We’d heard and read a lot about Indian roads, but actually being on them in daylight—the ride in from the airport had been fairly uneventful as the roads were mostly empty at that hour—still took us completely by surprise.

Several minutes into the drive, and still blurry-eyed from our late-night arrival, we noticed a group of eunuchs dressed in saris going from car to car in the bumper-to-bumper traffic and asking for money.  (“We give money to the gays on Diwali,” our driver explained, possibly not living up to American standards of political correctness.)

The begging was heartbreaking, not just from eunuchs, but usually from small street children.  Stopped in traffic, they would rap on our car windows.  We followed our driver’s lead and didn’t interact with the children.  Jude, however, actively engaged them, smiling and waving.  Our driver was not worried and never locked the doors; the children were always friendly (if persistent), without ever being aggressive; and we did not make an issue of it or tell Jude to stop.  The children were not the only ones rapping on our car windows during our first day of sightseeing: a monkey did as well (he didn’t ask us for money, but his minder did).

Tuk-tuk and relaxing cow in Delhi

Over the course of a week in India, we saw a lot on the roads that astounded us: a man carting around two live goats, stacked on top of each other cross-ways (like photocopies of different documents), on his lap while riding on the back of a moped; up to five family members all riding on the same moped (though Indian law only permits up to two; we don’t know about goats); rickshaws; donkeys pulling carts; monkeys (see above); cows (which would regularly stop traffic); camels; and elephants.  As one tour guide in Jaipur told us, “Come to India and you don’t need to visit the zoo; just go for a drive.”  (Jude, of course, loved every minute of driving in India—if we found it fascinating, he found it even more so.)

Truck at a tollbooth just outside of Delhi

To drive in India is to fend for oneself, with little to no oversight.  Red lights are optional.  Horn use is rampant, and generally not received with any hostility by the honkee (a honk is just to let the other driver know that the honker’s vehicle is on the road, or is repeated rhythmically to ask the other driver to move over a little bit).  In fact, commercial trucks usually contain the painted admonition to “Blow Horn”; some trucks also remind motorists to “Use Dipper at Night.”  (We don’t know what a “dipper” is, but we suspect that the message is asking motorists to either [i] use their high-beams to alert the trucker to the oncoming vehicle, or [ii] turn—“dip” –the high beams off so as not to blind the trucker.  Please tell us if you know what this means!)

Despite the lack of structure (from outward appearances, anyway), we noticed that a sense of honor, or at least a sense of community spirit, pervades.  For instance, when our driver cut off a truck at a toll-plaza, he actually got out of the car and bowed to the trucker for forgiveness (cupping his hands together and issuing the traditional “Namaste” greeting).

We saw some less exemplary behavior at toll plazas as well: When our car was rear-ended—a small bump, no one was hurt—our driver got out to investigate.  The other driver, however, took offense to this and shouted at our driver, angry that the car ahead was already moving and apparently considering the bump too minor to hold up his day any further.

Sightseeing and Featuring in Indian Families’ Photo Albums (or Flickr Albums)

The first family that asked to take our picture

After an eye-opening first-ever drive in India, we reached our first sight: the Qutub Minar (the world’s tallest free-standing stone tower, which is surrounded by some fantastic ruins).

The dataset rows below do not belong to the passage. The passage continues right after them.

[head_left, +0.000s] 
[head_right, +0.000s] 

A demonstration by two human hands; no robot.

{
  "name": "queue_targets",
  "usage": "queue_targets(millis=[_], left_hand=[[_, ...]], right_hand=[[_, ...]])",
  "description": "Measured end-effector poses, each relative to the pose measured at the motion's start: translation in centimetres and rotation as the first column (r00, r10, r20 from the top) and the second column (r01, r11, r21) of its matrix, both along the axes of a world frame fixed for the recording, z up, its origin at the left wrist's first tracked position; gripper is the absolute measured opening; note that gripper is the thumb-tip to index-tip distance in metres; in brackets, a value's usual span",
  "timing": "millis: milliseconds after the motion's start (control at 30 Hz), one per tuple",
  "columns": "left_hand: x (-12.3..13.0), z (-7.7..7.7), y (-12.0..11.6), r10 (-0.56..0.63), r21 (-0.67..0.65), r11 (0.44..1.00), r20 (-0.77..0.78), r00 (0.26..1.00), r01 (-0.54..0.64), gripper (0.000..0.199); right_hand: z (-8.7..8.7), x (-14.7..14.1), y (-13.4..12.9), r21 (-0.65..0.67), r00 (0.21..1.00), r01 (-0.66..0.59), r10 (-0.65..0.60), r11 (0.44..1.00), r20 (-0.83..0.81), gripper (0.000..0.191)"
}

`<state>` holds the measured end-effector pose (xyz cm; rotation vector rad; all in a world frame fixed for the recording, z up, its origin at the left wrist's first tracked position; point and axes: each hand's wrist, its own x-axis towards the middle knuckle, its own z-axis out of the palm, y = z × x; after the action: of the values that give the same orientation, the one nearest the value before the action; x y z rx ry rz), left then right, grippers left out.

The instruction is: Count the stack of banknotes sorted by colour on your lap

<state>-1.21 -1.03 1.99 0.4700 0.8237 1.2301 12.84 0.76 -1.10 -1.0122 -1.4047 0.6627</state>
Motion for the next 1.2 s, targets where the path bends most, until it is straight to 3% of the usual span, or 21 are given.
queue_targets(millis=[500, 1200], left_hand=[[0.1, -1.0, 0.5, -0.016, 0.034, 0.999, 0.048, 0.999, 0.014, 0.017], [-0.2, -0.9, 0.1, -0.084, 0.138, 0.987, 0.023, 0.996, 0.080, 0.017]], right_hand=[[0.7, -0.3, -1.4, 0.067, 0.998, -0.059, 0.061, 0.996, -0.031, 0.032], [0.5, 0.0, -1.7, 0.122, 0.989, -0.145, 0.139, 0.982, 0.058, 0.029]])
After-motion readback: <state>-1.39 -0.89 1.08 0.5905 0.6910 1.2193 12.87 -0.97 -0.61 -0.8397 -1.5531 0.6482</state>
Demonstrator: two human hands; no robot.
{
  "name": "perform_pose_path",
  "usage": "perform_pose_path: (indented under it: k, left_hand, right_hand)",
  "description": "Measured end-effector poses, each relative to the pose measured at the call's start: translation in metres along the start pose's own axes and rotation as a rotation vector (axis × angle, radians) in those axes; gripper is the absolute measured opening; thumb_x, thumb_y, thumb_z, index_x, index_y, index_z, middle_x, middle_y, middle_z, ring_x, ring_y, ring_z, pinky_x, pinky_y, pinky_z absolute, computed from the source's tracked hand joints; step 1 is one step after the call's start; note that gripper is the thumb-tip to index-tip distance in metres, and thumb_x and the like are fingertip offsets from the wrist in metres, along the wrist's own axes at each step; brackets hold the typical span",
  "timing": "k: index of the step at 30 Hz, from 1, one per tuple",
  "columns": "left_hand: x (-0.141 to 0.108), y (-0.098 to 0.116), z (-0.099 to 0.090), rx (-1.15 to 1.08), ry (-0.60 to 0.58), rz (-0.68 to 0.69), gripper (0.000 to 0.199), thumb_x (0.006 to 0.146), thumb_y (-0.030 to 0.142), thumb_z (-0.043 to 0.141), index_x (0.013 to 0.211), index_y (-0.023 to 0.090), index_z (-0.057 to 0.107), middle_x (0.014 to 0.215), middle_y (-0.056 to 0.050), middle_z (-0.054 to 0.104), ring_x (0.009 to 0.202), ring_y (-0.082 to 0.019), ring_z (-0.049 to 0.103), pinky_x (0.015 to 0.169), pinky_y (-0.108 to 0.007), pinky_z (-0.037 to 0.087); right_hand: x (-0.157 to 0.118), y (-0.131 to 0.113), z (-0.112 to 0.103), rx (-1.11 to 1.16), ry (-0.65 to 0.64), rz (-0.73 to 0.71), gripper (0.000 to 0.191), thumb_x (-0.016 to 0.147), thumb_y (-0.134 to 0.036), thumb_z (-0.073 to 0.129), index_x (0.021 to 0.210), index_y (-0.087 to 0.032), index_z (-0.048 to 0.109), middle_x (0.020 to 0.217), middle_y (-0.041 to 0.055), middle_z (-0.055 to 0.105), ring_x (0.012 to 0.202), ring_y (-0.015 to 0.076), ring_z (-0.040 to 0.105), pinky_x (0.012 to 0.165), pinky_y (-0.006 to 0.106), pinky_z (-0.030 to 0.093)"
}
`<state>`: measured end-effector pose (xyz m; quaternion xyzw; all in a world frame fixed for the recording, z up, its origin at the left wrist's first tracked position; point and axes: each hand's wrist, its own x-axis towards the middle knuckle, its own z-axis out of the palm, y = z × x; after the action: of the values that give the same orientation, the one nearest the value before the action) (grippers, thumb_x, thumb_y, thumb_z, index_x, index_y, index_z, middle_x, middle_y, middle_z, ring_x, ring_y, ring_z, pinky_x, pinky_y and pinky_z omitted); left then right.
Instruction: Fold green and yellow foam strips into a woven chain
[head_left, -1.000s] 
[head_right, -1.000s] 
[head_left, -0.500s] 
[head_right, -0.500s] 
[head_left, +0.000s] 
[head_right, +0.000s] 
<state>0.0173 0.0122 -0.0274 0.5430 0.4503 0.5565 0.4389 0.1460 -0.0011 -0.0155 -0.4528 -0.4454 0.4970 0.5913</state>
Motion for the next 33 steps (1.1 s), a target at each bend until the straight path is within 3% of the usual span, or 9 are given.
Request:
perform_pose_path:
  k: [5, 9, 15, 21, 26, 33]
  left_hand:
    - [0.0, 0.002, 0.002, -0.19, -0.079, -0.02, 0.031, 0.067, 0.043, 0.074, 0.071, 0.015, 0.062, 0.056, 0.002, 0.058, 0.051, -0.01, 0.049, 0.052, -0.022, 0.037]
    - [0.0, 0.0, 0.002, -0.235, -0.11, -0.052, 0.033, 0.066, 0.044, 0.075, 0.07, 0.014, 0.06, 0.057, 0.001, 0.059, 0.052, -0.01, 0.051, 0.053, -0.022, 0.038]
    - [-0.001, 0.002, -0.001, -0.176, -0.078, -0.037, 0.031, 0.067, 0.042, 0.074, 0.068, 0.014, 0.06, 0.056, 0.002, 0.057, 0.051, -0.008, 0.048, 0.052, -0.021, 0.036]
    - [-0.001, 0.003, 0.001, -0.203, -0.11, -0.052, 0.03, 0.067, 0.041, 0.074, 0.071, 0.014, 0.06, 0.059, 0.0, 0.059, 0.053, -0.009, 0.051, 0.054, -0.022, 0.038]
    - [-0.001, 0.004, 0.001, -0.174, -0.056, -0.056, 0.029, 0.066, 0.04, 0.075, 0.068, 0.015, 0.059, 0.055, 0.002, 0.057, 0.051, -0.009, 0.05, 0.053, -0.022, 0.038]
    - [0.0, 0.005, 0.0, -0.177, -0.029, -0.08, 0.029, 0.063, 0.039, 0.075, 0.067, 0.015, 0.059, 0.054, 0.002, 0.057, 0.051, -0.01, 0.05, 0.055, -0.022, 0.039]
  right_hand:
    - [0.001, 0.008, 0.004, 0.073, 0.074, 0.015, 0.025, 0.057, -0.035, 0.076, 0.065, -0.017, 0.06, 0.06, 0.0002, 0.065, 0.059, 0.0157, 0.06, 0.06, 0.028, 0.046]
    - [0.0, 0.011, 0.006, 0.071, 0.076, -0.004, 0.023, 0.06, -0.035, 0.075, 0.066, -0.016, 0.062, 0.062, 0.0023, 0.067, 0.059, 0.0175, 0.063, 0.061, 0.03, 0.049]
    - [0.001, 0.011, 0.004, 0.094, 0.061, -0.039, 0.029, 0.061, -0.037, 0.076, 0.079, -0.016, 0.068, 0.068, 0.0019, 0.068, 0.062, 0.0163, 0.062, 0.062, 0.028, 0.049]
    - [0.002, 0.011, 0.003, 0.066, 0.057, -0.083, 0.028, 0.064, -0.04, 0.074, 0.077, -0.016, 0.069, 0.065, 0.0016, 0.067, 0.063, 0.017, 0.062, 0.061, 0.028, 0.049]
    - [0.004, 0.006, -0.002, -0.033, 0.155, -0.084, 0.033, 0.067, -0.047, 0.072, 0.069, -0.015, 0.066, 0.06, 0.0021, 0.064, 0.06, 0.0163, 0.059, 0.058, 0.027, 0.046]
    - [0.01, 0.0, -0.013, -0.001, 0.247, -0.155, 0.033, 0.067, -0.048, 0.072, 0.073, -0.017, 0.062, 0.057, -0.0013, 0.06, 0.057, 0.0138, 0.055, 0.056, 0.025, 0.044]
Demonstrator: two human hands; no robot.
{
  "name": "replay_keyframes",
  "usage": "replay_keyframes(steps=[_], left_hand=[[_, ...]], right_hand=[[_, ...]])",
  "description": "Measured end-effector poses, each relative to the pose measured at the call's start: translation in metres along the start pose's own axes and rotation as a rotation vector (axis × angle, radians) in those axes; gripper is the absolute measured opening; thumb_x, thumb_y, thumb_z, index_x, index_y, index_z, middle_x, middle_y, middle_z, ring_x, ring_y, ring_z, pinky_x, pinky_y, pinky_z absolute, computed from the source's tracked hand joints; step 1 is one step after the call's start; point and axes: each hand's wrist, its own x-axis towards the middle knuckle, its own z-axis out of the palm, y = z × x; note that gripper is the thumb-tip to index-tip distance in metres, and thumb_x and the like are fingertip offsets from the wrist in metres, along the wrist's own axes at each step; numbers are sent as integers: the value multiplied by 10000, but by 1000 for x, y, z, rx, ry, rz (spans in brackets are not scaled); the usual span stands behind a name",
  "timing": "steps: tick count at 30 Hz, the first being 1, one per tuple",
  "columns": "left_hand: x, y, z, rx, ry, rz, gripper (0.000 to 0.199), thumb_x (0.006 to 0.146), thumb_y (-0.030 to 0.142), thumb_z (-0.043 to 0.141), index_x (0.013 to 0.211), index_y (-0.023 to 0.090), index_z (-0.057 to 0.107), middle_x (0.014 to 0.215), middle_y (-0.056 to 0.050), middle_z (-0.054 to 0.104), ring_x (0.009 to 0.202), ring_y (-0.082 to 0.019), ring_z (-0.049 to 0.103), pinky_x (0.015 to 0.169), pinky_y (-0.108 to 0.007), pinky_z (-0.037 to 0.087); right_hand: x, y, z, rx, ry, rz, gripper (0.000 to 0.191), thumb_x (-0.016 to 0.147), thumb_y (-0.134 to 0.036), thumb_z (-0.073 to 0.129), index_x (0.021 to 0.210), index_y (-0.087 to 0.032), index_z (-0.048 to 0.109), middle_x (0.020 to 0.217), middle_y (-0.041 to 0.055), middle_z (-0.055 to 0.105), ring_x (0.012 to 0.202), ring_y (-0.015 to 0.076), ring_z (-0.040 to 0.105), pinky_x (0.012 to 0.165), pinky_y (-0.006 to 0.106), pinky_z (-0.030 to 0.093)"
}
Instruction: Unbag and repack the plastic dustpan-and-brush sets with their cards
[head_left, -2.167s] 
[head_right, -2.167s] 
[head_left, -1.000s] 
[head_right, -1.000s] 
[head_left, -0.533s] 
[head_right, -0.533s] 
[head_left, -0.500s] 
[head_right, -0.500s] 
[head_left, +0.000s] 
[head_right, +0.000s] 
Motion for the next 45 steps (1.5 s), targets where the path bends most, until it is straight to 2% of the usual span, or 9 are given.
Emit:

We sprung for audio-guides.  Big mistake.  Although they cost only the equivalent of several dollars in rupees, we didn’t get a chance to use them.  Almost immediately, we were stopped by a friendly Indian family who wanted to talk to us and have their picture taken with us.  This pattern continued for the duration of our visit to the Qutub Minar (and, for the most part, everywhere we went in India). We would walk a couple of steps, and someone would approach us and ask to take their picture with us (or sometimes just with Jude).

We ended up enjoying the experience (though we didn’t learn as much about the Qutub Minar as we might have).  It was nice to meet new people who were invariably friendly and curious about us.  Most were South Indians who were visiting Delhi for Diwali (schools and offices are closed during the festival).  We asked people to return the favor, and got some neat souvenir photos ourselves—I also made a preemptive strike on a group of Buddhist monk tourists, and Jude and I posed for a couple of picture with the brothers.

On our first day, we also saw Humayun’s Tomb (the architectural precursor to the Taj Mahal); the Lotus Temple (a principal Bahá’i center of worship); India Gate (a memorial for Indian soldiers who died in WWI and the Afghan Wars, along the lines of the Arc de Triomphe), and took a quick drive by Parliament and the President House (which were both closed to tourists during Diwali).

Next day: On to Agra and the Taj Mahal!




  6 Responses to “India Part 1: Fireworks, Eunuchs, and Dippers”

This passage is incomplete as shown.